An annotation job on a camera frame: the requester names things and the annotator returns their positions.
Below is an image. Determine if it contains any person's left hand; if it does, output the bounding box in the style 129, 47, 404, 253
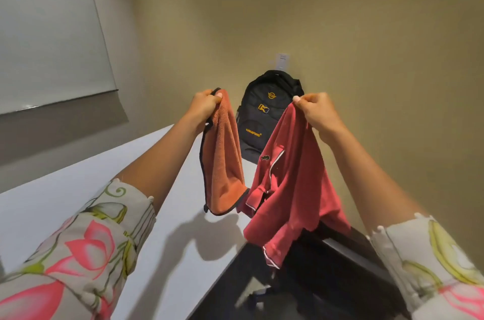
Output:
183, 89, 223, 136

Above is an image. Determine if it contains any person's right hand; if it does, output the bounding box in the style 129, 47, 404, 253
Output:
293, 92, 348, 141

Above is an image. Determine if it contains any orange towel with dark trim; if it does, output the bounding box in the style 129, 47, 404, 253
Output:
199, 88, 250, 216

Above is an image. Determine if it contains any red polo shirt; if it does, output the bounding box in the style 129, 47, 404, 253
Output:
236, 103, 352, 270

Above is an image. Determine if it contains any person's left forearm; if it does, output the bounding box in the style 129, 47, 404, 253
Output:
114, 116, 201, 215

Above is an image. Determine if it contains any person's right forearm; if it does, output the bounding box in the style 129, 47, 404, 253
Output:
319, 126, 430, 238

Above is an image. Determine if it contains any black backpack with yellow print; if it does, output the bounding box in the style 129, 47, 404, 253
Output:
235, 70, 305, 165

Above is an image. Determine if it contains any black chair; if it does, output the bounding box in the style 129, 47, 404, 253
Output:
248, 219, 411, 320

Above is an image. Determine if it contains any white roller blind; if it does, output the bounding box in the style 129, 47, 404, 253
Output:
0, 0, 119, 116

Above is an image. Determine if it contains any floral right sleeve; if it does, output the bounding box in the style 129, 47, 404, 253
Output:
366, 213, 484, 320

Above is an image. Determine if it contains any floral sleeve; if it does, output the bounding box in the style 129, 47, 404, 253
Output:
366, 213, 484, 320
0, 178, 157, 320

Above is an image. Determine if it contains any floral left sleeve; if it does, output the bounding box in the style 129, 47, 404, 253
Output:
0, 178, 157, 320

*-*-*

* TASK DIRECTIONS
When you reach a picture in the records above, pass over it and transcribe the rest exactly.

* ANSWER FOR THE TASK
An annotation job on a camera frame: the requester names things and the annotator returns their positions.
Below is an image. Determine if it contains any person's left hand; if it does, output the bounding box in the style 129, 47, 404, 253
Output:
183, 89, 223, 136

Above is an image. Determine if it contains any person's right hand; if it does, output the bounding box in the style 129, 47, 404, 253
Output:
293, 92, 348, 141

Above is an image. Determine if it contains any orange towel with dark trim; if it does, output the bounding box in the style 129, 47, 404, 253
Output:
199, 88, 250, 216

Above is an image. Determine if it contains any red polo shirt; if it does, output the bounding box in the style 129, 47, 404, 253
Output:
236, 103, 352, 270

Above is an image. Determine if it contains any person's left forearm; if it does, output the bounding box in the style 129, 47, 404, 253
Output:
114, 116, 201, 215

Above is an image. Determine if it contains any person's right forearm; if it does, output the bounding box in the style 129, 47, 404, 253
Output:
319, 126, 430, 238

Above is an image. Determine if it contains any black backpack with yellow print; if it does, output the bounding box in the style 129, 47, 404, 253
Output:
235, 70, 305, 165

Above is an image. Determine if it contains any black chair; if it does, output the bounding box in the style 129, 47, 404, 253
Output:
248, 219, 411, 320

Above is an image. Determine if it contains any white roller blind; if it does, output the bounding box in the style 129, 47, 404, 253
Output:
0, 0, 119, 116

Above is an image. Determine if it contains any floral right sleeve; if it does, output the bounding box in the style 129, 47, 404, 253
Output:
366, 213, 484, 320

Above is an image. Determine if it contains any floral sleeve; if it does, output the bounding box in the style 129, 47, 404, 253
Output:
366, 213, 484, 320
0, 178, 157, 320

Above is an image. Determine if it contains any floral left sleeve; if it does, output the bounding box in the style 129, 47, 404, 253
Output:
0, 178, 157, 320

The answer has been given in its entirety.